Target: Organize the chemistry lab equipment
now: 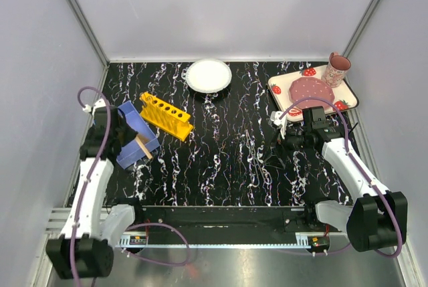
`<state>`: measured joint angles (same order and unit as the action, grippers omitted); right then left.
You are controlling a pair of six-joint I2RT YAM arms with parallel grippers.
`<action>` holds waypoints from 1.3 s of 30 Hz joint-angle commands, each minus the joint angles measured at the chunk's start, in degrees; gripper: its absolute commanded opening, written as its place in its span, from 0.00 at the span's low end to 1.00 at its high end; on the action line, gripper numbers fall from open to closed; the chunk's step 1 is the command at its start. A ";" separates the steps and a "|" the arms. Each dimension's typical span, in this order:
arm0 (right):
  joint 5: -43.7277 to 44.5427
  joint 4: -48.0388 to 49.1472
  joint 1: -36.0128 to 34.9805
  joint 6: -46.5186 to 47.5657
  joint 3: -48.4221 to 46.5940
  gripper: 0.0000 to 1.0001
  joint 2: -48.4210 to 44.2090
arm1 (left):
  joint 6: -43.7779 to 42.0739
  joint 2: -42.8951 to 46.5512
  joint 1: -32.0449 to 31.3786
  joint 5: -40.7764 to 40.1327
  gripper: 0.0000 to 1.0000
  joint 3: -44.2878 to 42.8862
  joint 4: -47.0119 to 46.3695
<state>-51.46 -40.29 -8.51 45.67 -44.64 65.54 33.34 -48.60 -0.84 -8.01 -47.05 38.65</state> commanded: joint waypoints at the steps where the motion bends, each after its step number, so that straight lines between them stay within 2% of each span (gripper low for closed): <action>1: 0.57 0.66 -0.10 1.09 0.17 1.00 -1.11 | 4.00 -7.90 12.49 6.95 0.00 -3.14 -4.81; 4: 0.66 0.74 -0.10 1.17 0.26 1.00 -1.11 | 6.99 -12.65 18.31 7.66 0.00 -2.61 -9.11; 8: 0.75 0.74 -0.10 1.35 0.35 1.00 -1.03 | 8.93 -19.42 22.63 11.70 0.02 -4.89 -11.32; 11: 0.75 0.74 -0.10 1.35 0.35 1.00 -0.76 | 9.02 -23.37 23.52 11.53 0.11 -6.91 -11.76; 12: 0.75 0.66 -0.10 1.44 0.26 1.00 -0.76 | 8.67 -24.78 23.60 11.44 0.24 -7.18 -11.67; 14: 0.92 0.66 -0.10 1.53 0.35 1.00 -0.59 | 8.23 -25.67 24.04 11.09 0.34 -7.97 -11.58; 16: 1.01 0.39 -0.19 1.62 0.17 1.00 -0.06 | 7.70 -25.93 24.57 11.00 0.59 -8.15 -11.50; 19: 1.10 0.30 -0.10 1.70 0.00 1.00 0.20 | 7.09 -24.18 24.66 11.26 0.82 -7.71 -11.58; 23: 0.93 0.30 -0.10 1.62 -0.01 1.00 0.56 | 5.69 -20.49 24.66 14.67 0.92 -6.31 -12.90; 25: 0.93 0.30 -0.19 1.44 -0.09 1.00 0.73 | 4.72 -18.38 24.66 17.31 0.93 -5.78 -13.34; 27: 0.84 0.39 -0.10 1.18 -0.27 1.00 0.99 | 2.88 -15.93 24.66 23.72 0.99 -4.20 -15.27; 29: 0.84 0.39 -0.10 0.74 -0.44 1.00 1.08 | 1.21 -14.16 24.49 32.12 0.99 -1.66 -18.42; 33: 2.50 1.00 0.07 -1.80 -1.67 1.00 1.17 | -2.66 -10.82 23.08 42.10 0.99 0.90 -19.58; 36: 6.44 1.80 0.78 -5.58 -3.42 1.00 1.17 | -7.49 -8.54 19.22 42.73 0.99 1.78 -17.04; 38: 10.22 1.97 1.57 -8.99 -4.66 1.00 1.26 | -11.17 -7.04 14.39 39.94 0.99 2.05 -14.59; 39: 15.81 1.97 2.09 -10.24 -6.06 1.00 1.35 | -12.24 -5.38 12.98 38.96 0.99 2.22 -13.88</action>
<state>-46.57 -40.21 -8.01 41.95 -45.56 66.67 29.21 -58.39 17.30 28.62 -45.28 23.75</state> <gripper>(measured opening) 0.994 0.984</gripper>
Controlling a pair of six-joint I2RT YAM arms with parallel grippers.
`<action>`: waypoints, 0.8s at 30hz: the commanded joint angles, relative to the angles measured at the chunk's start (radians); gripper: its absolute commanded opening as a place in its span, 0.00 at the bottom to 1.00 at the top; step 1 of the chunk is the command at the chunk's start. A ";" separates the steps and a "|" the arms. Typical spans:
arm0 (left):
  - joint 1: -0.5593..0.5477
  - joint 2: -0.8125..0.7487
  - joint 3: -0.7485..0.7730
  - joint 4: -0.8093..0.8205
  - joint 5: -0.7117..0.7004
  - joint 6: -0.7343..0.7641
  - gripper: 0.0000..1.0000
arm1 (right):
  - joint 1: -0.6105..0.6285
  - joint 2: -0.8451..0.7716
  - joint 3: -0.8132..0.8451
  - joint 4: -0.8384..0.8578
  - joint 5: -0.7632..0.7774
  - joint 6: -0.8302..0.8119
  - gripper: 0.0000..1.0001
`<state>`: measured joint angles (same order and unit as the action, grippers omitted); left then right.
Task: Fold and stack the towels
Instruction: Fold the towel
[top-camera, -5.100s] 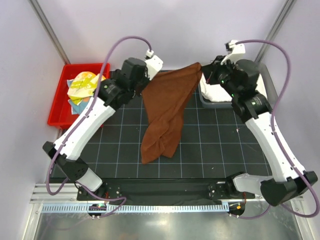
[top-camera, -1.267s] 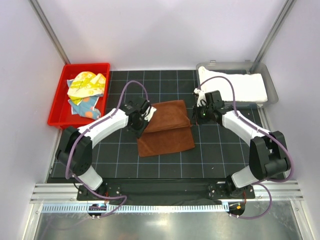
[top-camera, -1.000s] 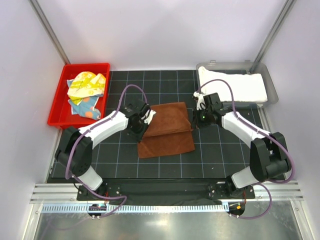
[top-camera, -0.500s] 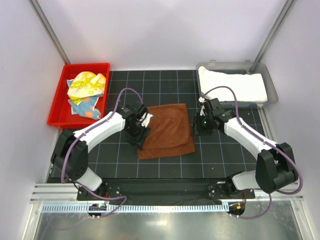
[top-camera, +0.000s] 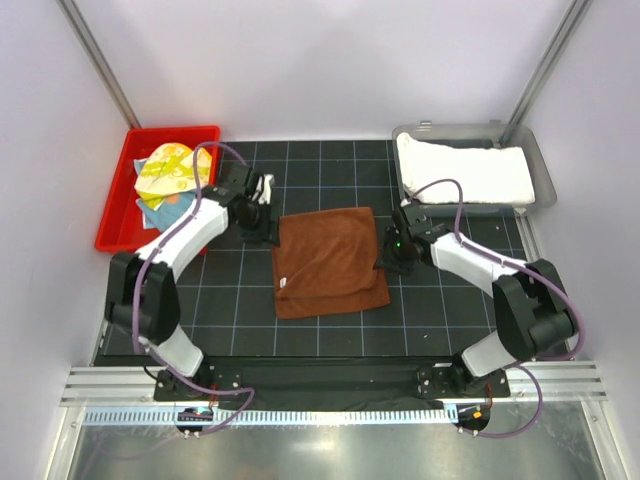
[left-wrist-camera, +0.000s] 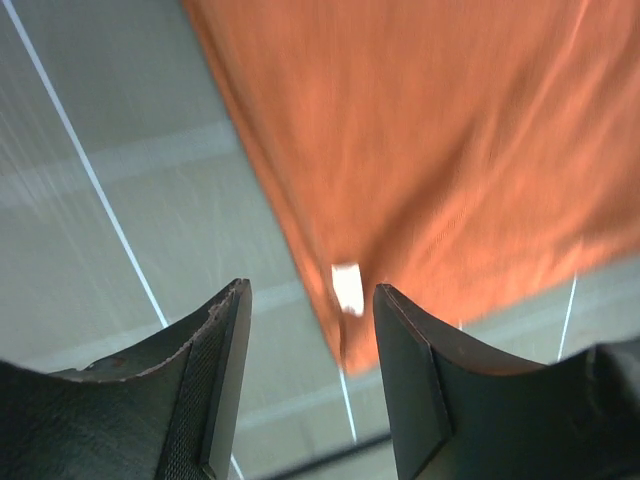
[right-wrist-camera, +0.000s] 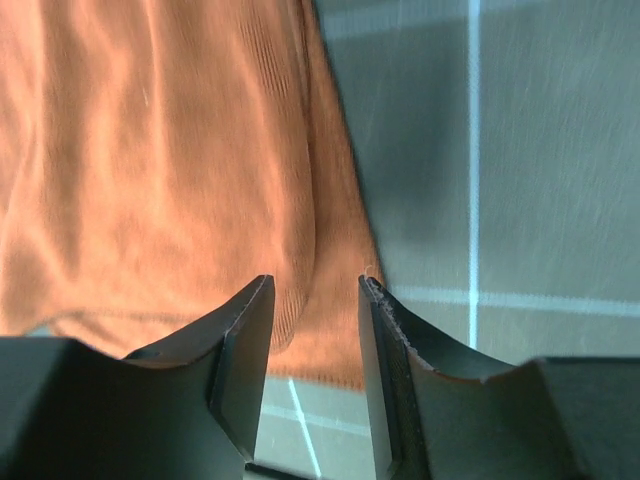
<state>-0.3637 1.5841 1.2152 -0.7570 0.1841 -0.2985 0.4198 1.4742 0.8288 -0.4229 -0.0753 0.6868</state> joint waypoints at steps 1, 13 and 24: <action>0.012 0.121 0.151 0.096 -0.061 0.042 0.55 | -0.003 0.061 0.134 0.069 0.098 -0.083 0.45; 0.081 0.557 0.558 0.004 -0.054 0.091 0.44 | -0.001 0.072 0.179 -0.022 0.089 -0.098 0.45; 0.111 0.734 0.750 -0.007 0.004 0.139 0.00 | 0.005 -0.040 0.027 0.033 0.042 0.011 0.44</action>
<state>-0.2684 2.2818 1.8965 -0.7609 0.1341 -0.1837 0.4183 1.4651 0.8890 -0.4282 -0.0292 0.6334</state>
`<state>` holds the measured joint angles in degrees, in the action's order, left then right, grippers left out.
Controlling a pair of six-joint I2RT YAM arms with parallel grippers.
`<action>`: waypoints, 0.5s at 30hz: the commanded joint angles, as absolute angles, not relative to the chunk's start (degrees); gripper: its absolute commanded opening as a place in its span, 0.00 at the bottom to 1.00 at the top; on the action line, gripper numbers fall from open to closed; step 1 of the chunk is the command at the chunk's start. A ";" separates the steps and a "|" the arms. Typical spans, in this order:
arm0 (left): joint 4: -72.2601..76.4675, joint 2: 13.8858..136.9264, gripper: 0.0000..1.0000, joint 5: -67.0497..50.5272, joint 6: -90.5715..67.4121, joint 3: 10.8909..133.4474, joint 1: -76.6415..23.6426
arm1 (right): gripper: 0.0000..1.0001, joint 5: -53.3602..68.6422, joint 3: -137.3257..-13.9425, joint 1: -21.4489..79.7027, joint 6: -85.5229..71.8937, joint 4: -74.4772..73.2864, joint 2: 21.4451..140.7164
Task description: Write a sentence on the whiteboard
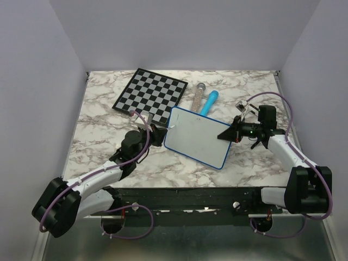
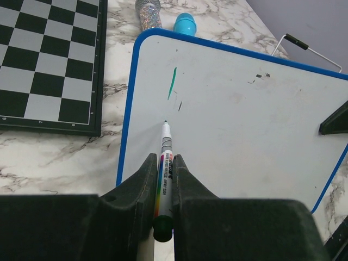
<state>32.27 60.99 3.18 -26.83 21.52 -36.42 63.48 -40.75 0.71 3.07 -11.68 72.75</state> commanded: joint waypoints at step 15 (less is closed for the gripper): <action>33.93 63.98 0.00 0.88 -26.19 27.86 -35.51 | 0.01 62.75 -42.19 1.05 4.31 -11.87 72.07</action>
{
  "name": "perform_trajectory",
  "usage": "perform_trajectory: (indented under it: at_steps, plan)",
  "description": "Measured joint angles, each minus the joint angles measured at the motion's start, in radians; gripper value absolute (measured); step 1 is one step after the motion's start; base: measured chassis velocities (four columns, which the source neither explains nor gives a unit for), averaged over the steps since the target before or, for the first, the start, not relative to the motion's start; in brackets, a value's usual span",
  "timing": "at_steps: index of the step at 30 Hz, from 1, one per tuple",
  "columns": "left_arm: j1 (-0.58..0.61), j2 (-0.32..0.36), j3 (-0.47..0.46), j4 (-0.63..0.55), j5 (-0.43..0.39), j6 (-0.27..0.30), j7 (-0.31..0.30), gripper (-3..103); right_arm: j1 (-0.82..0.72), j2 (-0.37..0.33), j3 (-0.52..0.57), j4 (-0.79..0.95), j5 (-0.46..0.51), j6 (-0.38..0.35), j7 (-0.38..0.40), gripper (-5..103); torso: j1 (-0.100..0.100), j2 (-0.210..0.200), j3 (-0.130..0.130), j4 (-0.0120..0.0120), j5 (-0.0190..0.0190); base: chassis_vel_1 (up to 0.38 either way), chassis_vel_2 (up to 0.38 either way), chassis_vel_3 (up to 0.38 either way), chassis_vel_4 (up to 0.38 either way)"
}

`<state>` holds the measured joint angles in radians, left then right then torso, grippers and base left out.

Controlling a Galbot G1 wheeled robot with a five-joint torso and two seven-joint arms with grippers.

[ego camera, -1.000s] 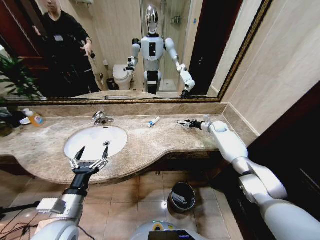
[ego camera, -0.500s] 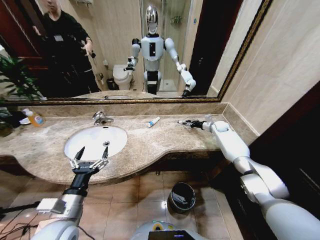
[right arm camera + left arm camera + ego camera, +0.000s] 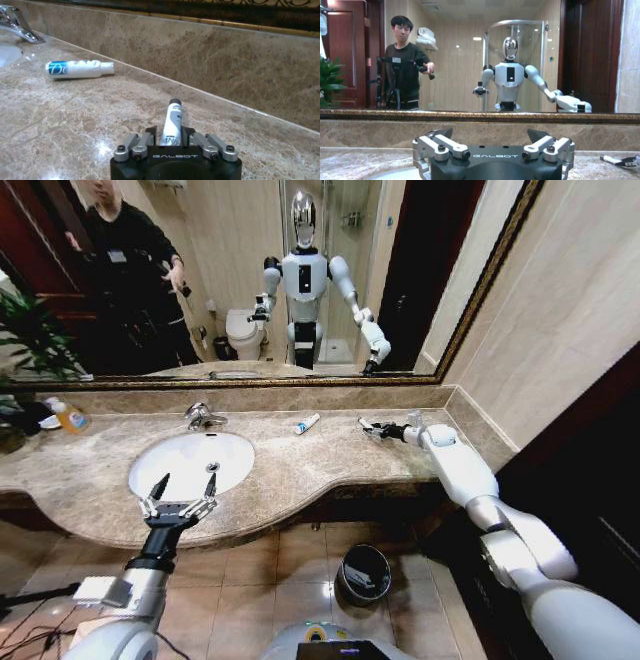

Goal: Pick up the trash from the sink and place it in the trash bin.

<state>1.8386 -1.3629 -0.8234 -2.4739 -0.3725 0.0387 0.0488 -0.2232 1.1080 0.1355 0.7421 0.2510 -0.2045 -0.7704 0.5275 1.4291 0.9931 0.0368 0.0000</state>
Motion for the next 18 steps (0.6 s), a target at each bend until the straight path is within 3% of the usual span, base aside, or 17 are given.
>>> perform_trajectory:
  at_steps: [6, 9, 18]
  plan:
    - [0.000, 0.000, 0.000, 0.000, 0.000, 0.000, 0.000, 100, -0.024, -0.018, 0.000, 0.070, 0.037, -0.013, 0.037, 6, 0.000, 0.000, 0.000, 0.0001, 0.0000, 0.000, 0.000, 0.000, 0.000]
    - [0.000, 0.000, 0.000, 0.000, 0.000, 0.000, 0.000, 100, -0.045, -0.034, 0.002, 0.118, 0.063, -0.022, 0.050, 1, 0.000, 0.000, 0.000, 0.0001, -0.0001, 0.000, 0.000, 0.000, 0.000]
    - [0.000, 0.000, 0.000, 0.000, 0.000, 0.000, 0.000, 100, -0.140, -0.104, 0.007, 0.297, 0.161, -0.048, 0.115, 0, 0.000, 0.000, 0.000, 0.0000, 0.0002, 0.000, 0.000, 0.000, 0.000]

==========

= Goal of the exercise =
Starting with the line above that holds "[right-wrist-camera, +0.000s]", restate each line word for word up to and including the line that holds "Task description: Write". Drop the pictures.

= Output =
[right-wrist-camera, +0.000s] 
<state>-0.3637 1.5841 1.2152 -0.7570 0.1841 -0.2985 0.4198 1.4742 0.8288 -0.4229 -0.0753 0.6868</state> joint waypoints at steps 1, 13 and 24: <action>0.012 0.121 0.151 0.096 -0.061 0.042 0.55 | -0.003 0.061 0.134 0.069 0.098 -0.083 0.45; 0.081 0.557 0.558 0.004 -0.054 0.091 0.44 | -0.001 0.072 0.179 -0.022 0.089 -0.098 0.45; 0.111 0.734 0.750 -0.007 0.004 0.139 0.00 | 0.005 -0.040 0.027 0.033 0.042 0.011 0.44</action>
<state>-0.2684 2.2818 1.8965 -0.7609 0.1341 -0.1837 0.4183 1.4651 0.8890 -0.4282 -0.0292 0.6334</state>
`<state>` holds the measured joint angles in degrees, in the action's order, left then right, grippers left out.
Controlling a pair of six-joint I2RT YAM arms with parallel grippers.
`<action>`: waypoints, 0.5s at 30hz: the commanded joint angles, as absolute angles, not relative to the chunk's start (degrees); gripper: its absolute commanded opening as a place in its span, 0.00 at the bottom to 1.00 at the top; on the action line, gripper numbers fall from open to closed; step 1 of the chunk is the command at the chunk's start. A ";" separates the steps and a "|" the arms. Typical spans, in this order:
arm0 (left): joint 4: -72.2601..76.4675, joint 2: 13.8858..136.9264, gripper: 0.0000..1.0000, joint 5: -67.0497..50.5272, joint 6: -90.5715..67.4121, joint 3: 10.8909..133.4474, joint 1: -76.6415..23.6426
arm1 (right): gripper: 0.0000..1.0001, joint 5: -53.3602..68.6422, joint 3: -137.3257..-13.9425, joint 1: -21.4489..79.7027, joint 6: -85.5229..71.8937, joint 4: -74.4772..73.2864, joint 2: 21.4451..140.7164
Task description: Write a sentence on the whiteboard

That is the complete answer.